Daniel Reetz, the founder of the DIY Book Scanner community, has recently started making videos of prototyping and shop tips. If you are tinkering with a book scanner (or any other project) in your home shop, these tips will come in handy. https://www.youtube.com/channel/UCn0gq8 ... g_8K1nfInQ

Methods To Sense The 3D Surface/Structure Of A Book

DIY Book Scanner Skunk Works. Share your crazy ideas and novel approaches. Home of the "3D structure of a book" thread.
Anonymous1

Re: Methods To Sense The 3D Surface/Structure Of A Book

Post by Anonymous1 » 14 Feb 2011, 16:14

It's in here: http://www-personal.umich.edu/~nikitan/files/PDF/.
That paper looks pretty good. As I'm basically making a dewarping grid like Scan Tailor uses, I might as well take a look at it.

I'm going to try my original method (skewing chunks of the image to fit into a grid), your method, and ST's method, just to see which one works the best in this case.

How's your lens correction and such coming along? I might have to implement your lens distortion algorithms, as the 3D meshes that I'm getting seem to be a bit off.

steve1066d
Posts: 296
Joined: 27 Nov 2010, 02:26
E-book readers owned: PRS-505
Number of books owned: 1250
Location: Minneapolis, MN
Contact:

Re: Methods To Sense The 3D Surface/Structure Of A Book

Post by steve1066d » 14 Feb 2011, 17:30

For lens correction.. I'm fine with just using the spherical correction that I have in BSW. It seems to get things close enough, so I'm not pursuing that any farther right now.

For perspective correction. I think the way I documented earlier is the right approach. There's a little bit of tweaking that I can do (such as making the focal point of the transform the center of the image instead of the upper left corner).

Finally, I've also got correction for the angle of the region of a page to the camera. I think its working, but the page I was trying it on just seemed to make the page a bit wider. However, the pages I was testing with didn't have anything near the gutter of the page, so it could be working perfectly, but I'll need to test it on some other images.

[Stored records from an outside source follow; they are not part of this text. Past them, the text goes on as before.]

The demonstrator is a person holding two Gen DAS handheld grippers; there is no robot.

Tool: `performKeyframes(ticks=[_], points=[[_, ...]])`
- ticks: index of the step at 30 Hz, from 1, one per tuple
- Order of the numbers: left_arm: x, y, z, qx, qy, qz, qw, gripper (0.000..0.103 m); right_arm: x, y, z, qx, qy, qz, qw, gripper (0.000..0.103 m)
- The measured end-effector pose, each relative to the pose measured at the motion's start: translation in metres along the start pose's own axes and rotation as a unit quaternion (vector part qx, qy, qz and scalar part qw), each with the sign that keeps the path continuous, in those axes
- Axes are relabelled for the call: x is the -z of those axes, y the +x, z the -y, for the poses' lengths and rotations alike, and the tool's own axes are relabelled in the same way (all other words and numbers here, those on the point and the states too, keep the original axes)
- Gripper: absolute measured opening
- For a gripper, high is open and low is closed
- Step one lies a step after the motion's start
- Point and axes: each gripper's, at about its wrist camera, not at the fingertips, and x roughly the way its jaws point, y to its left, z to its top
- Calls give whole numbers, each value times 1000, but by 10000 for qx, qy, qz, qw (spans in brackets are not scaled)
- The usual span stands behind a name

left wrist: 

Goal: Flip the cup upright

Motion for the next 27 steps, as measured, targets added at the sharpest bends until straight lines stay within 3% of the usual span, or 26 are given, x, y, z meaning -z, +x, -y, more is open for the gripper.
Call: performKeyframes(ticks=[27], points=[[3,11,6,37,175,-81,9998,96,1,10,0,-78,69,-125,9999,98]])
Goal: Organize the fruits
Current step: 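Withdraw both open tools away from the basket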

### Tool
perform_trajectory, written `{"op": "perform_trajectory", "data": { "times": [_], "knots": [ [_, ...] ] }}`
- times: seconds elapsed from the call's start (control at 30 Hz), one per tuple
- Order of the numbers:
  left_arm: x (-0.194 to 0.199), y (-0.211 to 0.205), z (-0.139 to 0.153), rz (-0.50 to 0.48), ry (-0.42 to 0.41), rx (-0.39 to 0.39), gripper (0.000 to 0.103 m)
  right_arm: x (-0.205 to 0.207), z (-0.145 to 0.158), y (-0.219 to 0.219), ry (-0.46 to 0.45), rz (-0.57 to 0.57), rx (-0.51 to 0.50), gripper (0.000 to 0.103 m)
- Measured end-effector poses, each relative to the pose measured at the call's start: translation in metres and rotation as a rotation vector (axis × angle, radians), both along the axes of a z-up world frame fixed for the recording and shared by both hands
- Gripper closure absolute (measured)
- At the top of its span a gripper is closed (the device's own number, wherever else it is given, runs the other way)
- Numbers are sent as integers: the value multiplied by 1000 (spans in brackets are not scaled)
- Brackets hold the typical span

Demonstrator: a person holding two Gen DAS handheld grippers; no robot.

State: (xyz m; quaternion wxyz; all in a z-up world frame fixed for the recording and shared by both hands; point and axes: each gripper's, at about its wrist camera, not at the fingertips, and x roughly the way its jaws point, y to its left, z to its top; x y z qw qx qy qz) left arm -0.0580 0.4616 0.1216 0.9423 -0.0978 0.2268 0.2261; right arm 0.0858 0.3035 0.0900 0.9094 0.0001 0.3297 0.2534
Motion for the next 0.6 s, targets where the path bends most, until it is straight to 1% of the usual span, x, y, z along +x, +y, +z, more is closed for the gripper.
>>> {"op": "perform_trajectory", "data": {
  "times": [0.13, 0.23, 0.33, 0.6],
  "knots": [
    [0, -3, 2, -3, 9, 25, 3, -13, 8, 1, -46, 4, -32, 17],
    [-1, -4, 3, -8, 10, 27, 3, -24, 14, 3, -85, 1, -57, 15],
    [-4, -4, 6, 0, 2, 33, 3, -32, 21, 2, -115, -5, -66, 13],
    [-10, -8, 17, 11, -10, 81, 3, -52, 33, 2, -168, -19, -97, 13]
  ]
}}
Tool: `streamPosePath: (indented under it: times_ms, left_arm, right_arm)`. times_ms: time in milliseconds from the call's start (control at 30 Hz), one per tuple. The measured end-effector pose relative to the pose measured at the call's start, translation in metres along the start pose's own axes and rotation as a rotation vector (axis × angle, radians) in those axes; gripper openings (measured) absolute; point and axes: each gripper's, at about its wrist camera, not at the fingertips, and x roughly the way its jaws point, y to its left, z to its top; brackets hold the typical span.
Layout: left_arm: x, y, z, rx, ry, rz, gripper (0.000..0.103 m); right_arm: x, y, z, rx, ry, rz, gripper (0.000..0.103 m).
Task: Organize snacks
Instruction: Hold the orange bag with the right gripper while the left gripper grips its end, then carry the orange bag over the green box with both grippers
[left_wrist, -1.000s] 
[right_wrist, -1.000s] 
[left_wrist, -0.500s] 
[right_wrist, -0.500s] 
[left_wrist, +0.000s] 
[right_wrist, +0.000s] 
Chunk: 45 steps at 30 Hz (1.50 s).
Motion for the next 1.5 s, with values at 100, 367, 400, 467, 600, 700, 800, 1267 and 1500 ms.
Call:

So my current plan of attack is to use your rendered "perfect" images and see how close I get to perfect results. I've also got some work to make some make my line height function work more generically, and I might do a little gui program to pick the filter parameters. Imagine some sliders where you can pick the hue to match, how close the hue must match, and the saturation. That way it the detection can be tailored to different colors of lasers, and different setups.

One thing that might be causing your warping to be off is that if you are calculating the height at a point, you may actually need the height at the destination, not at the source. What I ended up doing was using my height map, and transforming that first.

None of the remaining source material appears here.